Read Victory at Yorktown: A Novel Online

Authors: Newt Gingrich,William R. Forstchen

Tags: #War

Victory at Yorktown: A Novel (44 page)

“You did the right thing,” Washington said softly as Peter, voice breaking, finished his narrative. “I could not have spared your friend, you know that. It would have been horrible, ghastly. You spared him that out of love for an old friend. And yes, I recall as well your friend as a man of honor, with a brother, who alongside you was crucial to our victory so long ago at Trenton.”

Not a word was shared for several minutes as Peter broke down in front of his general, and then Washington had placed a hand on his shoulder.

“You’ve been in the army how long now?” he asked.

“Since I was seventeen, sir, I joined back in ’76.”

“And this young woman you spoke of, who hid your friend?”

“Elizabeth Risher,” he replied woodenly.

Washington sat back, and nodded.

“Go to her.”

“Sir?”

“You have done splendid work, Peter, and you must know that I have dozens of others who did and still do such work for me as well.”

“Sir?”

“She has always been a Patriot, Peter. She was crucial in giving us information while Philadelphia was occupied, and if she stands accused now of being a Tory, that is false and you must help her.”

Washington smiled.

“This war is over for you, young sir. You have done enough, as has she. You will hold your commission until the army is demobilized, but I think it is time you went home to rest, and to peace.”

“What are you saying, Peter?”

He smiled and drew her close in an embrace.

“It is our child, Elizabeth. I have always loved you. Remember my one feeble attempt to dance with you so many years ago before this war, and you said I was a clumsy oaf?”

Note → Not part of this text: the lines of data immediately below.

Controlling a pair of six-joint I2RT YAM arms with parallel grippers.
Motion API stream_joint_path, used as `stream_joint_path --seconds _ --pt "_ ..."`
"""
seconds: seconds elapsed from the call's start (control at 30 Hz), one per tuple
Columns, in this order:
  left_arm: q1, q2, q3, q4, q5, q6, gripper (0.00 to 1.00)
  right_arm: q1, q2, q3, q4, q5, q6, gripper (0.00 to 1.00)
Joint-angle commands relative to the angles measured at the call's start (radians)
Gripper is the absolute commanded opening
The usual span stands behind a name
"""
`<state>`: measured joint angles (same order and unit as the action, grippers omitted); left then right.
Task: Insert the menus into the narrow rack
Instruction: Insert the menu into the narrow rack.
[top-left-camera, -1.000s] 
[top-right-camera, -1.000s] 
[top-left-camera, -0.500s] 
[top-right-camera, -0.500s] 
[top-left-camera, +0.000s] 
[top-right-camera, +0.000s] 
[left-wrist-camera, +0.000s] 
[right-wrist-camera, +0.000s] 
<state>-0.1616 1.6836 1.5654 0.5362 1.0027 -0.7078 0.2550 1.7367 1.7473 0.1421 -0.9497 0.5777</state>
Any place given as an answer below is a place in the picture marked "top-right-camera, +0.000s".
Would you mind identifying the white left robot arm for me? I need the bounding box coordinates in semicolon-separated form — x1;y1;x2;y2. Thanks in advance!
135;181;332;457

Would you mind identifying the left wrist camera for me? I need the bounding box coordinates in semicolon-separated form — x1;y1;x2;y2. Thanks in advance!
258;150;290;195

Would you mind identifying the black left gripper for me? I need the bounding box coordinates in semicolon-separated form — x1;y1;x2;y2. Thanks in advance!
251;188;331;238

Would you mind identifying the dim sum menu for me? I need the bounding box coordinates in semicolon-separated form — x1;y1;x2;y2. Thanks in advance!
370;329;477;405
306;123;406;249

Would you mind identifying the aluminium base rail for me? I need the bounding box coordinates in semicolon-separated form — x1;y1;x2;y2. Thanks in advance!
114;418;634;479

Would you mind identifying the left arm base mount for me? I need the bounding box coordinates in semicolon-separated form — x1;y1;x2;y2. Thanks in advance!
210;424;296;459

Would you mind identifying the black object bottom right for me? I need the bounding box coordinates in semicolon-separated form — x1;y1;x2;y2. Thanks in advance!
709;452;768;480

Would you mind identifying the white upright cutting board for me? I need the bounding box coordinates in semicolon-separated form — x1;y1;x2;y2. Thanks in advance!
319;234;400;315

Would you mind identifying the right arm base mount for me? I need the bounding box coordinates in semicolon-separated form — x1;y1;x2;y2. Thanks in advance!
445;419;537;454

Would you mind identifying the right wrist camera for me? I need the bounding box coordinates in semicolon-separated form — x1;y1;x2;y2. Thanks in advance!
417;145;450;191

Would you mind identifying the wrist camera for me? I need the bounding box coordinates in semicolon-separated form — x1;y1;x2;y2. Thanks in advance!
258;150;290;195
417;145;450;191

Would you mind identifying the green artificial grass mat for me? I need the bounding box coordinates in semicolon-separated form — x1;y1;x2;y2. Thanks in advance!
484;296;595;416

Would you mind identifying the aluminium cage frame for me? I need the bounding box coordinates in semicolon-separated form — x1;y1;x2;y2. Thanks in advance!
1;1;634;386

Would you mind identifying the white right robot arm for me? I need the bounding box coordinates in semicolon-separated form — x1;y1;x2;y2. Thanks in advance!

She actually smiled and nodded.

“I have loved you from that day. And I loved Allen, the brother I never had.”

“Peter, do you know what you are saying?”

He smiled.

“Of course I do dear, Elizabeth. We leave for my home in Trenton and will marry tomorrow. He will be our child, Elizabeth. The war is over for us and young Allen will be born an American.”

 

Epilogue

FRAUNCES TAVERN

NEW YORK CITY

DECEMBER 4, 1783

The room where he had asked to be alone for a few moments to gather his thoughts and prepare for the brief ceremony ahead was quiet, at least relatively quiet, when compared to the tumult just outside his third-story window. General of the Armies of the United States George Washington had to stand several feet back from the window, because if observed by the jubilant crowd on the street below, there would be renewed calls for a speech, something he felt absolutely incapable of doing on this most emotional of days.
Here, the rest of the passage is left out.